> REQUIRED ACTION: Set down each record that follows exactly. Drop the images.

Top of DATA FOR THIS TASK

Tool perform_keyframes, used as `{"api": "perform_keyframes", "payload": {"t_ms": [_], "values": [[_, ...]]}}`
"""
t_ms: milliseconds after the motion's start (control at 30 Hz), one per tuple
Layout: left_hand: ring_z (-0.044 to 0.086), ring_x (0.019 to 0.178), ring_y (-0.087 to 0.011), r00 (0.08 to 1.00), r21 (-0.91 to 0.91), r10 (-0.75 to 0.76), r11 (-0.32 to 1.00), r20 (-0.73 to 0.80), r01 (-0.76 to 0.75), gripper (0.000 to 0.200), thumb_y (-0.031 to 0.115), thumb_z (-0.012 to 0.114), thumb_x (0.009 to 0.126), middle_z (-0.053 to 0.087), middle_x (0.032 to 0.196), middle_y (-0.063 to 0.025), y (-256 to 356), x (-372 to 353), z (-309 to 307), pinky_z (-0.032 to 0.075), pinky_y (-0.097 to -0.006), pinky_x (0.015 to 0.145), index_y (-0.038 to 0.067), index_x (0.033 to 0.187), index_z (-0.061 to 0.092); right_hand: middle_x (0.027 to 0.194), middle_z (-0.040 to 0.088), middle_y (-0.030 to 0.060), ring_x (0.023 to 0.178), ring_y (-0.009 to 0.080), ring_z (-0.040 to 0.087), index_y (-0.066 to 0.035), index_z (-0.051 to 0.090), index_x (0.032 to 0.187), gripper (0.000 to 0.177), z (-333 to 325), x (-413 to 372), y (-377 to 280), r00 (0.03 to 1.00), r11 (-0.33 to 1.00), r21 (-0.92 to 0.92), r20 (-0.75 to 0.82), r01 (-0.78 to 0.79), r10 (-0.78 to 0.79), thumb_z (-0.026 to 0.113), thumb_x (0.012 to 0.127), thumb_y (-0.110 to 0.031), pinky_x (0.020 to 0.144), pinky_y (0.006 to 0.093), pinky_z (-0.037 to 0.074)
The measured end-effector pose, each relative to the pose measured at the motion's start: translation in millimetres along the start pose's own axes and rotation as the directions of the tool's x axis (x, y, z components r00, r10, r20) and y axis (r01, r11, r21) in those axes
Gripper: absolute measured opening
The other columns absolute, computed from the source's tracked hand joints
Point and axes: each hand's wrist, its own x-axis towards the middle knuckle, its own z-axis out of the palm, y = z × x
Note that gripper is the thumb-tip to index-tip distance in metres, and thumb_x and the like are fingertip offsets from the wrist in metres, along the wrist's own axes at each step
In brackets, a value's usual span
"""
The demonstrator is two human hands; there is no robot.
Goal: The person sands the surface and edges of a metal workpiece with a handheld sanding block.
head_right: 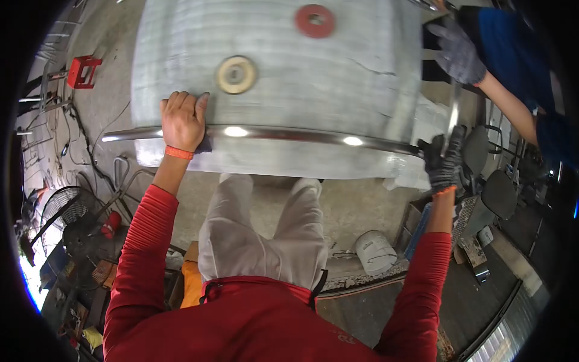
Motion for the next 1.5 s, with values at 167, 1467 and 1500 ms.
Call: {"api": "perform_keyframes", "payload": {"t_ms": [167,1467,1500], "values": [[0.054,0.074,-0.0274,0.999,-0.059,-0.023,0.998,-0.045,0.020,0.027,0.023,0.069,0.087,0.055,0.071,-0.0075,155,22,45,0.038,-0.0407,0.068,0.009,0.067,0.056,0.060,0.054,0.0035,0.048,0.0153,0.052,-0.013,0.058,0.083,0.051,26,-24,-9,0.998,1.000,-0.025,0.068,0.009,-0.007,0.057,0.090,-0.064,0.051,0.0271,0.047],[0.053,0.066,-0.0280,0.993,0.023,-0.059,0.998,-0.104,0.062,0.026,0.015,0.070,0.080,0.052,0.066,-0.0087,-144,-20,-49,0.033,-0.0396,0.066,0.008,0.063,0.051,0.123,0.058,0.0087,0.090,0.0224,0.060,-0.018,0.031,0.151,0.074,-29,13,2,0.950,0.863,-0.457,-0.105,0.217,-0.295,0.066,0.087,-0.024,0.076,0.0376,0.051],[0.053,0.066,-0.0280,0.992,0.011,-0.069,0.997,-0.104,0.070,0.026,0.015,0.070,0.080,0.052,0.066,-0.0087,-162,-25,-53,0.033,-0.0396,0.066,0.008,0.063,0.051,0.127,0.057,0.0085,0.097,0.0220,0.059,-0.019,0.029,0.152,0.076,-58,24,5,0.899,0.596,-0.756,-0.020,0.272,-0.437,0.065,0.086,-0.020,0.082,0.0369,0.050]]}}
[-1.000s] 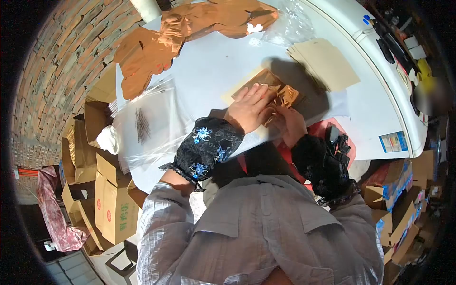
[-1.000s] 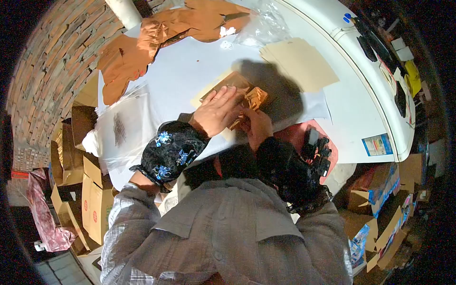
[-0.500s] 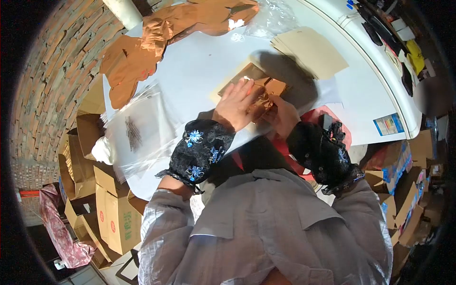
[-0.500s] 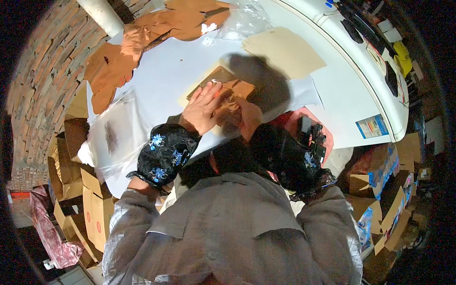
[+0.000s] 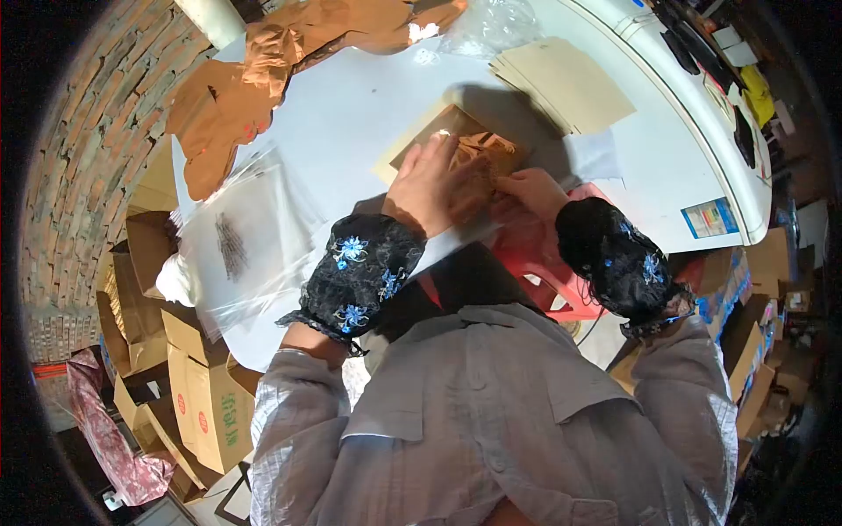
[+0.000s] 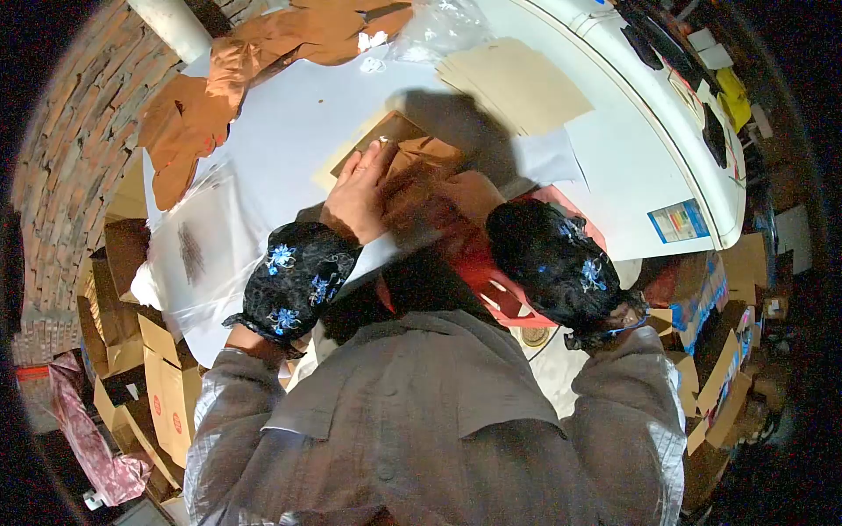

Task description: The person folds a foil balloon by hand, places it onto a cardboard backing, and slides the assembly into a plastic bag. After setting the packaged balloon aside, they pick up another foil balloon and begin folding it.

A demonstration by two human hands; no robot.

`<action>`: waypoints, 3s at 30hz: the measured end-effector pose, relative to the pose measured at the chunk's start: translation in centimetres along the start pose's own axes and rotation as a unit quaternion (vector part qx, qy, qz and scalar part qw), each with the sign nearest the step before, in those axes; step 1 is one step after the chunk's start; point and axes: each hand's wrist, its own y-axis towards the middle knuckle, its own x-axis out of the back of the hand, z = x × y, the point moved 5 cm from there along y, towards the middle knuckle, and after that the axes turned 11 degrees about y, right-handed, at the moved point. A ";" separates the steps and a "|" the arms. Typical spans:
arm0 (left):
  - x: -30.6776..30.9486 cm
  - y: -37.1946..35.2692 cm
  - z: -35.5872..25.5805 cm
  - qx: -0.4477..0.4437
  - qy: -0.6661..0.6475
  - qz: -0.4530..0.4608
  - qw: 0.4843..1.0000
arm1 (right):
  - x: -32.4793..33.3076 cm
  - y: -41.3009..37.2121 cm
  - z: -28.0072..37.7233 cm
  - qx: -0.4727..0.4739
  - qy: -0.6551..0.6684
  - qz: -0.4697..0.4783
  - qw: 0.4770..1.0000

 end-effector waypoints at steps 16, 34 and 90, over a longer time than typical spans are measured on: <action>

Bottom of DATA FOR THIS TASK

> EXPECTED OUTPUT:
Tool perform_keyframes, used as `{"api": "perform_keyframes", "payload": {"t_ms": [_], "values": [[_, ...]]}}`
"""
t_ms: milliseconds after the motion's start (control at 30 Hz), one per tuple
Layout: left_hand: ring_z (-0.044 to 0.086), ring_x (0.019 to 0.178), ring_y (-0.087 to 0.011), r00 (0.08 to 1.00), r21 (-0.91 to 0.91), r10 (-0.75 to 0.76), r11 (-0.32 to 1.00), r20 (-0.73 to 0.80), r01 (-0.76 to 0.75), gripper (0.000 to 0.200), thumb_y (-0.031 to 0.115), thumb_z (-0.012 to 0.114), thumb_x (0.009 to 0.126), middle_z (-0.053 to 0.087), middle_x (0.032 to 0.196), middle_y (-0.063 to 0.025), y (-256 to 356), x (-372 to 353), z (-309 to 307), pinky_z (-0.032 to 0.075), pinky_y (-0.097 to -0.006), pinky_x (0.015 to 0.145), index_y (-0.038 to 0.067), index_x (0.033 to 0.187), index_z (-0.061 to 0.092); right_hand: middle_x (0.027 to 0.194), middle_z (-0.040 to 0.088), middle_y (-0.030 to 0.060), ring_x (0.023 to 0.178), ring_y (-0.009 to 0.080), ring_z (-0.040 to 0.087), index_y (-0.066 to 0.035), index_z (-0.051 to 0.090), index_x (0.032 to 0.187), gripper (0.000 to 0.177), z (-333 to 325), x (-413 to 372), y (-377 to 280), r00 (0.03 to 1.00), r11 (-0.33 to 1.00), r21 (-0.92 to 0.92), r20 (-0.75 to 0.82), r01 (-0.78 to 0.79), r10 (-0.78 to 0.79), thumb_z (-0.026 to 0.113), thumb_x (0.012 to 0.127), thumb_y (-0.110 to 0.031), pinky_x (0.020 to 0.144), pinky_y (0.006 to 0.093), pinky_z (-0.037 to 0.074)
The measured end-effector pose, each relative to the pose measured at the motion's start: translation in millimetres along the start pose's own axes and rotation as the directions of the tool's x axis (x, y, z components r00, r10, r20) and y axis (r01, r11, r21) in those axes
Gripper: absolute measured opening
The other columns absolute, computed from the source's tracked hand joints
Point and axes: each hand's wrist, its own x-axis towards the middle knuckle, its own z-axis out of the palm, y = z × x
Note that gripper is the thumb-tip to index-tip distance in metres, and thumb_x and the like are fingertip offsets from the wrist in metres, along the wrist's own axes at each step
In brackets, a value's usual span
"""
The demonstrator is two human hands; there is no robot.
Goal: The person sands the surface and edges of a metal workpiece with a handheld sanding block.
head_right: 
Motion for the next 1.5 s, with values at 167, 1467 and 1500 ms.
Call: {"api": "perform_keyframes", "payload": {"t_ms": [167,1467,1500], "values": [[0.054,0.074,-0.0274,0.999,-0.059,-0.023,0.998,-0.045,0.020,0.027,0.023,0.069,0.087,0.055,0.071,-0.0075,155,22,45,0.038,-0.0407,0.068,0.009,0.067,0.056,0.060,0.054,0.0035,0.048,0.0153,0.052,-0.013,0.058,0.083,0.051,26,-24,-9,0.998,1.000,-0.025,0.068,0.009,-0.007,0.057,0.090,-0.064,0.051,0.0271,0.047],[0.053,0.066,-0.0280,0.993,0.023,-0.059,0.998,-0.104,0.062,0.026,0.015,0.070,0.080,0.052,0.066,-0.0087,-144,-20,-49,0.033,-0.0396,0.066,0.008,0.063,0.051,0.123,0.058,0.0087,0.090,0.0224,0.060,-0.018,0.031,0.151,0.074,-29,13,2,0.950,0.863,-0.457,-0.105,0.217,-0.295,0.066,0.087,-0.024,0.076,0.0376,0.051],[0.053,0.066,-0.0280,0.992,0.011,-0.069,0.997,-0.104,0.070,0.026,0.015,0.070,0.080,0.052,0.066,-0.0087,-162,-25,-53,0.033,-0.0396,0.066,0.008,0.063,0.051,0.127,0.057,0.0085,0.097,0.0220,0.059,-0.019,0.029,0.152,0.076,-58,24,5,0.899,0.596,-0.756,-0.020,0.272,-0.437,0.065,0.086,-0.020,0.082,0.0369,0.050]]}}
[-1.000s] 
[-1.000s] 
[-0.500s] 
[-0.500s] 
[+0.000s] 
[+0.000s] 

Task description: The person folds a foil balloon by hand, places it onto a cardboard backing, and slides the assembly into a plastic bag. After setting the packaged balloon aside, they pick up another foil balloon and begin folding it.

A demonstration by two human hands; no robot.

`<action>`: waypoints, 3s at 30hz: the measured end-effector pose, relative to the pose measured at the chunk's start: translation in centimetres along the start pose's own axes and rotation as a unit quaternion (vector part qx, qy, qz and scalar part qw), each with the sign nearest the step before, in those axes; step 1 is one step after the chunk's start; point and axes: each hand's wrist, its own y-axis towards the middle knuckle, its own x-axis out of the back of the hand, z = x × y, the point moved 5 cm from there along y, towards the middle knuckle, and after that the axes turned 11 degrees about y, right-handed, at the moved point. A ";" separates the steps and a "|" the arms. Typical spans:
arm0 (left):
  - x: -30.6776..30.9486 cm
  - y: -37.1946..35.2692 cm
  - z: -35.5872..25.5805 cm
  - qx: -0.4477..0.4437
  - qy: -0.6661..0.6475
  - qz: -0.4530..0.4608
  - qw: 0.4843..1.0000
arm1 (right):
  - x: -32.4793..33.3076 cm
  - y: -41.3009..37.2121 cm
  - z: -28.0072..37.7233 cm
  - qx: -0.4727..0.4739
  - qy: -0.6551..0.6684
  - qz: -0.4697..0.4783
  - qw: 0.4770..1.0000

 end-effector waypoints at steps 16, 34 and 90, over a longer time than typical spans are measured on: <action>

No more work is needed on this exercise.